Public discusses mail center move

— Fort Smith public officials, business operators, U.S. Postal Service employees and citizens voiced opposition Thursday to moving Fort Smith’s mail processing service to Fayetteville.

“As mayor of Fort Smith, any degradation of mail service in Fort Smith is unacceptable,” Sandy Sanders told Postal Service officials at a meeting Thursday.

Two of the officials, Arkansas District Manager David Camp and District Operations Programs Support Manager Stan Sowell, moderated a 90-minute public meeting at the Holiday Inn City Center in downtown Fort Smith to get public comment and field questions for a study onmoving Fort Smith’s mail processing center.

Camp said no decision had been made to move the process center from the state’s second largest city. The comments and questions gathered Thurs-day evening will be added to other study data that was sent to the Southwest Area office last month for evaluation.

After 90 days, he said, the study will go on to the Postal Service’s headquarters in Washington, D.C., for a final decision sometime in May or June.

Camp said, though, the Postal Service would save $1.7 million by moving the Fort Smith mail processing center to Fayetteville.

Sowell said the volume of mail has decreased 42 percent nationwide since 2001, and the Postal Service suffered an $8.5 million drop in revenue last year as it tried to compete with the Internet bill paying services, e-mail and other shipping companies.

The Postal Service is looking for ways to cut costs and increase efficiency.

Sanders said in his remarks at the meeting that he did not trust the process the Postal Service was using to evaluate the move. He said he thought the decision already had been made to move Fort Smith’s mail processing center and would not trust the results of the study.

Others in the audience, including several postal employees, appeared to agree with Sanders.

Some of the postal employees asked why, if no decision has been made, was the study focusing on moving the processing center from Fort Smith to Fayetteville but there was no study on the possibility of moving the Fayetteville processing center to Fort Smith.

“We can handle Fayetteville [mail] but Fayetteville can’t handle ours,” said David R. Harris, one of 35 Fort Smith mail processing center employees who will have to move to another city in order keep his job if the center is moved.

Fort Smith postal employees said the processing center in Fort Smith was more efficient than the center in Fayetteville and had room for expansion.

“Who thought up this thing?” asked postal employee Jim Meyers. “Why is Fort Smith being considered butFayetteville is not?”
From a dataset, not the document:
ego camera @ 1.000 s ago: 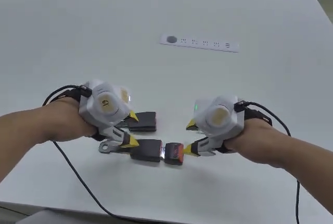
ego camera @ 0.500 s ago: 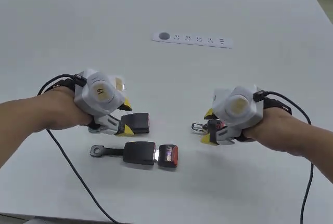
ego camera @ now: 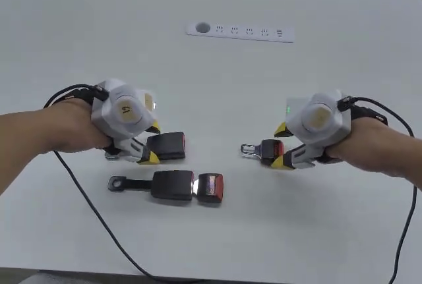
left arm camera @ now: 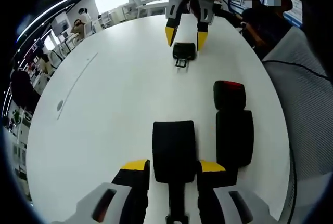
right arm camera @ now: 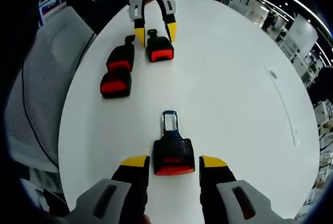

Sanders said large corporations like Mitsubishi, which announced last year it is building a large plant in Fort Smith, look at availability of postal facilities when considering a move to an area.

He said moving the mail processing center out of Fort Smith will make the city less attractive to industrial prospects, will cost the city jobs and will delay the delivery of mail in Fort Smith.

Patrick Horan of Fort Smith held up a photograph from a newspaper showing a jackknifed tractor-trailer on Interstate 540 and said the interstate is most dangerous one mile either side of the Bobby Hopper Tunnel in the winter.

He said he wondered why the Postal Service would want to send its trucks over mountains and frozen bridges. He said there would be mail delays.

Sebastian County Assessor Becky Yandell said she feared delays in mailed out personal assessments that didn’t reach their destinations by the May 31 deadline would result in taxpayers having to pay a 10 percent late penalty.

She said she realized spending cuts had to be made but it did not make sense to move Fort Smith’s mail processing center to Fayetteville.